The latest Japanese teahouse to open in Manhattan provides a lesson in ancient matcha rituals.
The sensory experience begins with the smell of incense inside Sōrate’s new outpost in the Flatiron District.
After that, a tea master prepares and serves the brew, with guests quietly taking in a “meditative ritual to enjoy the visuals and sounds,” said founder Silvia Mella.
“You want to hear the water that is boiling and the whisk stirring the matcha with hot water in the ceramic bowl,” she added.
Then there is time to sip, savor, socialize and ask as many questions as you want.
The goal is to make customers in the city that never sleeps feel a sense of meditative stillness, according to Mella, whose shop recently opened in spite of an international matcha shortage and US tariffs on Japan.
“Every movement and moment has a meaning, so [guests] should pay attention to all the details that go into preparing a single serving of matcha,” she said.
Sōrate grew out of an online matcha subscription service Mella launched in 2020.
Nicola Zanatta, who worked for Möet Hennessy for 15 years, joined as a partner in 2023 to launch the duo’s first brick-and-mortar store in Soho, at 103 Sullivan St.
The new outpost, at 30 E. 18th St., is a sleek 600-square-foot space featuring dark walls and elegant wood inside.
Participating in a tea ceremony costs $120. Tea tastings are $60 in Flatiron, where they come with snacks, or $90 with light bites in Soho.
“The tea ceremony symbolizes harmony, respect, purity and tranquility — in a simple bowl of tea,” said tea master Keiko Kitazawa, citing the four principles that are known in Japanese as “wa,” “kei,” “sei” and “jaku.”
“People are so busy, but when they come to the tea ceremony, they can have their moment to relax and enjoy,” said Kitazawa, who was sporting a colorful kimono.
To go with the tea, the shop offers small, sweet Japanese treats known as wagashi. They include seasonal chestnut and pumpkin flavors made with sweet bean paste to counter matcha’s slightly bitter taste.
Matcha, a finely powdered green tea that is stirred with a bamboo whisk and hot water until smooth and frothy, is offered hot or iced.
The shop will add milk upon request — no judgement, though the vibrant green drink served for thousands of years in Japan and China is meant to be served in its purest form, said Mella, who previously worked in fashion advertising and marketing.
Japan now exports more than half its matcha. Retail sales of it grew 86% over the past three years, according to research firm NIQ.

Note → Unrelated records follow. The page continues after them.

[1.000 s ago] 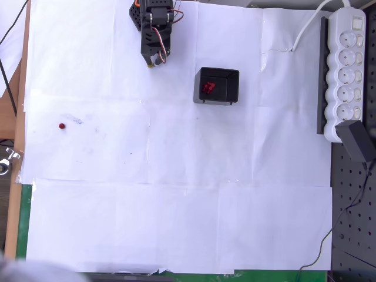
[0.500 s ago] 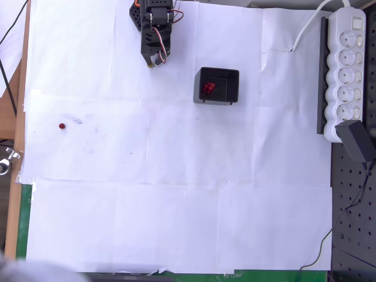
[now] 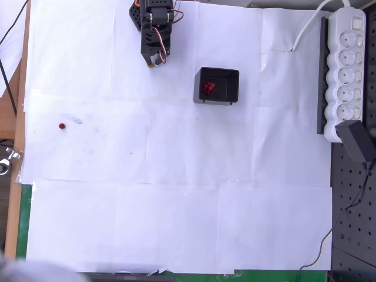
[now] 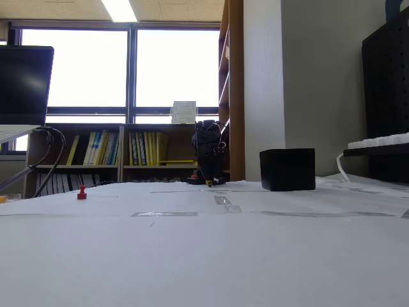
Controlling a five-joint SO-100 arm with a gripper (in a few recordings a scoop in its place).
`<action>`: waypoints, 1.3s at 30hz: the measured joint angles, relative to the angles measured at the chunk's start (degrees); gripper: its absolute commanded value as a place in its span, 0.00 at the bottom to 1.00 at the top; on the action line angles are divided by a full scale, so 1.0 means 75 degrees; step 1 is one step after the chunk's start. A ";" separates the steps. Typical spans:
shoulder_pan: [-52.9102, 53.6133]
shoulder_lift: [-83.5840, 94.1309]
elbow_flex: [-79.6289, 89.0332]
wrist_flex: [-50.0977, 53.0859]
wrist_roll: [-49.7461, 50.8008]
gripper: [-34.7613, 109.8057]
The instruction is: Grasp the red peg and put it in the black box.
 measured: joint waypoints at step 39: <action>0.0316 0.0000 0.0000 0.0000 0.0094 0.25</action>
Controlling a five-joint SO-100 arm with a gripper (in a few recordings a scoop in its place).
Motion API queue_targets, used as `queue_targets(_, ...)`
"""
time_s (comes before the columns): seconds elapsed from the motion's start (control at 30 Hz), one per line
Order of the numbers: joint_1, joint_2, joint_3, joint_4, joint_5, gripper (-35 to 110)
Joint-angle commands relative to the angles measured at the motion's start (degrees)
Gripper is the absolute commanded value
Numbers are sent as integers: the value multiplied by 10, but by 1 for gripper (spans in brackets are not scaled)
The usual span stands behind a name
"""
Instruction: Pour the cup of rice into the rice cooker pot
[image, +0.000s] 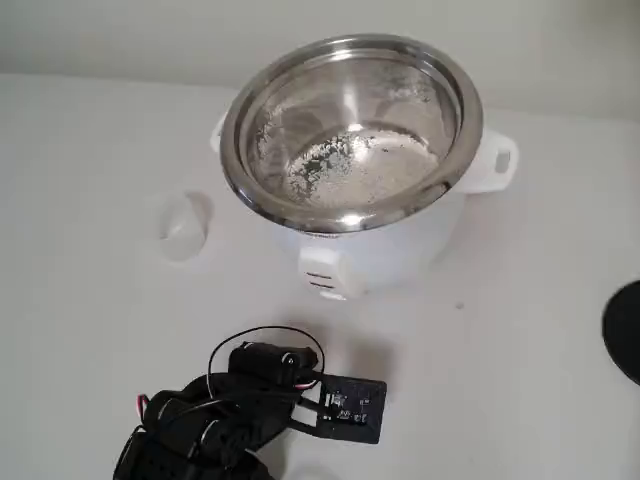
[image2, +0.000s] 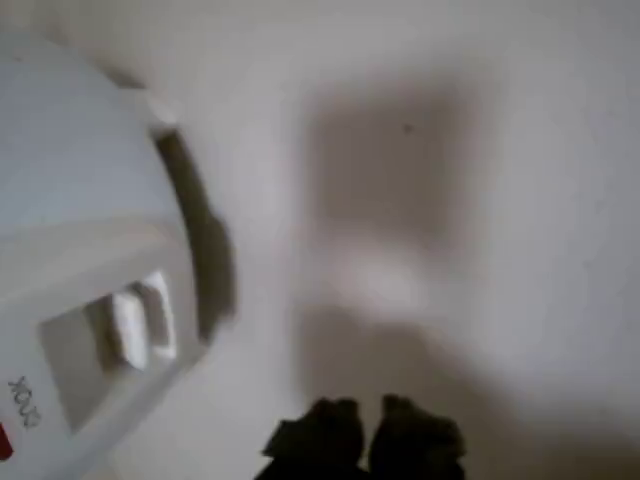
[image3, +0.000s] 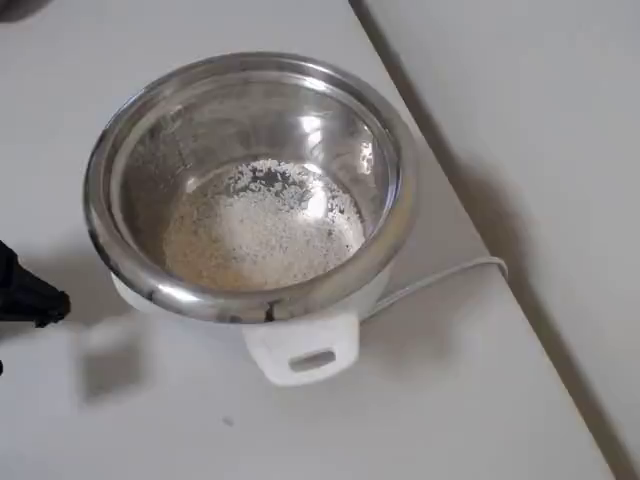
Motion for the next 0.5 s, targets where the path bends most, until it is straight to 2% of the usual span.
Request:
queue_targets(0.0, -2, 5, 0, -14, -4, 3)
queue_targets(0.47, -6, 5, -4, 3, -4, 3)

This year was rough since Japan had a reduced harvest because of poor weather. That, plus higher demand and increased tourism to Japan, led to price hikes for ceremonial-grade matcha, according to Mella.

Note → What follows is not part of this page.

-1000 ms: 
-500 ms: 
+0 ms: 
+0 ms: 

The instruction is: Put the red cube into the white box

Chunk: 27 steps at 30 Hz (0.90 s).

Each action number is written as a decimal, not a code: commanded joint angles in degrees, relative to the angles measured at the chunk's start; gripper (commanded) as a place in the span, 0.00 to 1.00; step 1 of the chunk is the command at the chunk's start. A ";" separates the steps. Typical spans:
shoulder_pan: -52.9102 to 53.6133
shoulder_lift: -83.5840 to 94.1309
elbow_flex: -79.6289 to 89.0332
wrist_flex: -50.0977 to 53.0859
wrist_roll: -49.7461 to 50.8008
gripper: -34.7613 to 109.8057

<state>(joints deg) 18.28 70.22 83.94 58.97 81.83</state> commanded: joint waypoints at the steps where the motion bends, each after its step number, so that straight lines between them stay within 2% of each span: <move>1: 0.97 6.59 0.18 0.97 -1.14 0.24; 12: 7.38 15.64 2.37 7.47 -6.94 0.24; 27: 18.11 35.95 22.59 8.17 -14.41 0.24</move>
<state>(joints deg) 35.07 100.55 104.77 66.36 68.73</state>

On top of that, US imports from Japan face a 15% tariff.
Sōrate’s house matcha, which last year sold for $29 for 40 grams, is now $40, while the highest grade matcha increased from $62 to $110 for 40 grams, Mella said.
Shoppers in Japan are currently limited to just one package per person, according to reports.

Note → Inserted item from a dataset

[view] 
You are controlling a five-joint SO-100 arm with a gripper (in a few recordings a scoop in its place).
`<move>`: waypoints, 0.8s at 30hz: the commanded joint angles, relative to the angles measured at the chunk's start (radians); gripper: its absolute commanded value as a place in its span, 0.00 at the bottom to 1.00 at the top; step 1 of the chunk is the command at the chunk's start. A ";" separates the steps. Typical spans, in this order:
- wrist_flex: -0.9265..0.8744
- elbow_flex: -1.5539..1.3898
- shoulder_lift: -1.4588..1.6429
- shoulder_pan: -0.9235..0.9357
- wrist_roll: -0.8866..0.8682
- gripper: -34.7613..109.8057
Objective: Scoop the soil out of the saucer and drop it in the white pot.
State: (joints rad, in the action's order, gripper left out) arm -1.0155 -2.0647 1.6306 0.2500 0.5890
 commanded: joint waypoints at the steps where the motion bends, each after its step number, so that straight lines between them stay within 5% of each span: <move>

Even in the best of times, matcha can be fickle.
“High-quality matcha is hand picked and it’s seasonal,” said Kitazawa. “There’s a limited time to pick the leaves and to powder the matcha. It takes one hour for just 30 grams, and each person needs two to three grams of matcha per serving.”
Kitazawa explained ceremonial-grade matcha is sold in small batches based on relationships “between the tea houses and the tea ceremony practitioners.”
To keep up with demand, Mella said Sōrate had to expand its network and find new partner farms in Japan.
That didn’t stop her company from opening its Flatiron shop last month – and customers are undeterred by the price hikes, according to Mella.
“They understand that this is a global issue. Some people cancelled their subscriptions, but not many,” she said.
We hear… City Harvest’s fall tasting event and fundraiser comes this Tuesday as New York is grappling with federal funding cuts for programs that feed the homeless and fight food insecurity.
The event, dubbed “City Harvest Presents BID 2025: Fire & Ice,” will be at The Glasshouse in Manhattan and bring together star chefs and restaurateurs to support City Harvest’s work rescuing high-quality food that would otherwise go to waste. The group delivers the food for free to millions of New Yorkers struggling to make ends meet.
At the event, guests will sample light bites and drinks from more than 50 of New York City’s top chefs, restaurants and mixologists – including culinary stars like Eric Ripert of Le Bernardin, Tom Colicchio of Craft, Jean-Georges Vongerichten of The Fulton and others.
“There has never been a more important time for New Yorkers to come together to support our neighbors in need,” City Harvest CEO Jilly Stephens told Side Dish. “Visits to New York City soup kitchens and food pantries are at a record high, and the federal government shutdown is threatening to disrupt critical Supplemental Nutrition Assistance Program (SNAP) benefits as soon as this weekend.”
Last year’s City Harvest event helped feed nearly 4 million New Yorkers, the nonprofit said.